(Records contained in a dataset)
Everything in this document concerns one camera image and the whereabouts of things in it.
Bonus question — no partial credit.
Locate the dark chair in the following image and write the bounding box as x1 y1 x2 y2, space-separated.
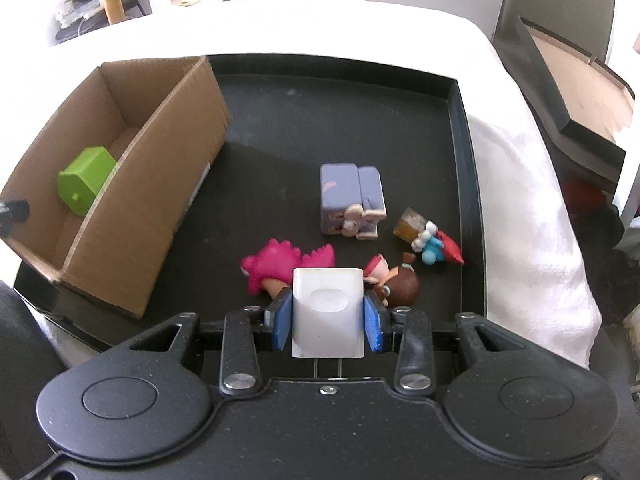
55 0 152 43

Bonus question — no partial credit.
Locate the red object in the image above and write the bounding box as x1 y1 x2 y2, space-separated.
562 175 615 217

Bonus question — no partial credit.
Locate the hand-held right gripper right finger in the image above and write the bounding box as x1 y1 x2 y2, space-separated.
364 292 548 395

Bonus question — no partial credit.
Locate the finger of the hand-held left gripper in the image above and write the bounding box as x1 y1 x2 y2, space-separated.
0 199 29 238

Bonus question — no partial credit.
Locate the black shallow box lid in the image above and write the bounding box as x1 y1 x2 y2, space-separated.
492 16 637 186

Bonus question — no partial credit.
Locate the purple block figurine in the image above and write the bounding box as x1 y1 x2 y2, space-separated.
320 162 388 241

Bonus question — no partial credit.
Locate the brown cardboard box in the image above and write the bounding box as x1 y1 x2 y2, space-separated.
0 55 232 320

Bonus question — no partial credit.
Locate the brown-haired doll figurine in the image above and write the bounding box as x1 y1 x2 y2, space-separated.
362 253 421 308

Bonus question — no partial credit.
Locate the red-hat gnome figurine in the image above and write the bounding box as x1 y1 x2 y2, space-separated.
393 206 466 267

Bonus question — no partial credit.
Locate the pink dinosaur toy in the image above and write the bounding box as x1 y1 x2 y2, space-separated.
241 238 337 303

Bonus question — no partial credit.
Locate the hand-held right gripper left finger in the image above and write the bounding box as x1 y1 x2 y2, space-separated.
115 290 294 397

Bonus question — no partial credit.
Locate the white charger plug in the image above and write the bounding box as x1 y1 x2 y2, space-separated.
291 267 366 378

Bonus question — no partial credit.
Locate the white fluffy blanket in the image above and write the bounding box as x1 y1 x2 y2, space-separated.
0 0 603 368

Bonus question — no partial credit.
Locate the green toy house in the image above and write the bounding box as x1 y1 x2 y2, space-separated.
56 146 118 217

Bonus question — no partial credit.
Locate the black plastic tray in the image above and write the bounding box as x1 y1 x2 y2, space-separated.
10 52 488 356

EXERCISE
No picture belongs in the copy. Print every entry above exactly as it stands.

YOUR SOLUTION
Everything in this document concerns one camera image and the whereabouts of things in it.
Bonus question — no partial credit.
Locate the dark chair in the following image and write the bounding box as x1 y1 x2 y2, space-separated.
55 0 152 43

Bonus question — no partial credit.
Locate the red object in the image above and write the bounding box as x1 y1 x2 y2, space-separated.
562 175 615 217

Bonus question — no partial credit.
Locate the hand-held right gripper right finger in the image above and write the bounding box as x1 y1 x2 y2, space-separated.
364 292 548 395

Bonus question — no partial credit.
Locate the finger of the hand-held left gripper in the image above and write the bounding box as x1 y1 x2 y2, space-separated.
0 199 29 238

Bonus question — no partial credit.
Locate the black shallow box lid in the image above and write the bounding box as x1 y1 x2 y2, space-separated.
492 16 637 186

Bonus question — no partial credit.
Locate the purple block figurine in the image above and write the bounding box as x1 y1 x2 y2, space-separated.
320 162 388 241

Bonus question — no partial credit.
Locate the brown cardboard box in the image above and write the bounding box as x1 y1 x2 y2, space-separated.
0 55 232 320

Bonus question — no partial credit.
Locate the brown-haired doll figurine in the image above and write the bounding box as x1 y1 x2 y2, space-separated.
362 253 421 308

Bonus question — no partial credit.
Locate the red-hat gnome figurine in the image above and write the bounding box as x1 y1 x2 y2, space-separated.
393 206 466 267

Bonus question — no partial credit.
Locate the pink dinosaur toy in the image above and write the bounding box as x1 y1 x2 y2, space-separated.
241 238 337 303

Bonus question — no partial credit.
Locate the hand-held right gripper left finger in the image above and write the bounding box as x1 y1 x2 y2, space-separated.
115 290 294 397

Bonus question — no partial credit.
Locate the white charger plug in the image above and write the bounding box as x1 y1 x2 y2, space-separated.
291 267 366 378

Bonus question — no partial credit.
Locate the white fluffy blanket in the image above and write the bounding box as x1 y1 x2 y2, space-separated.
0 0 603 368

Bonus question — no partial credit.
Locate the green toy house in the image above and write the bounding box as x1 y1 x2 y2, space-separated.
56 146 118 217

Bonus question — no partial credit.
Locate the black plastic tray in the image above and write the bounding box as x1 y1 x2 y2, space-separated.
10 52 488 356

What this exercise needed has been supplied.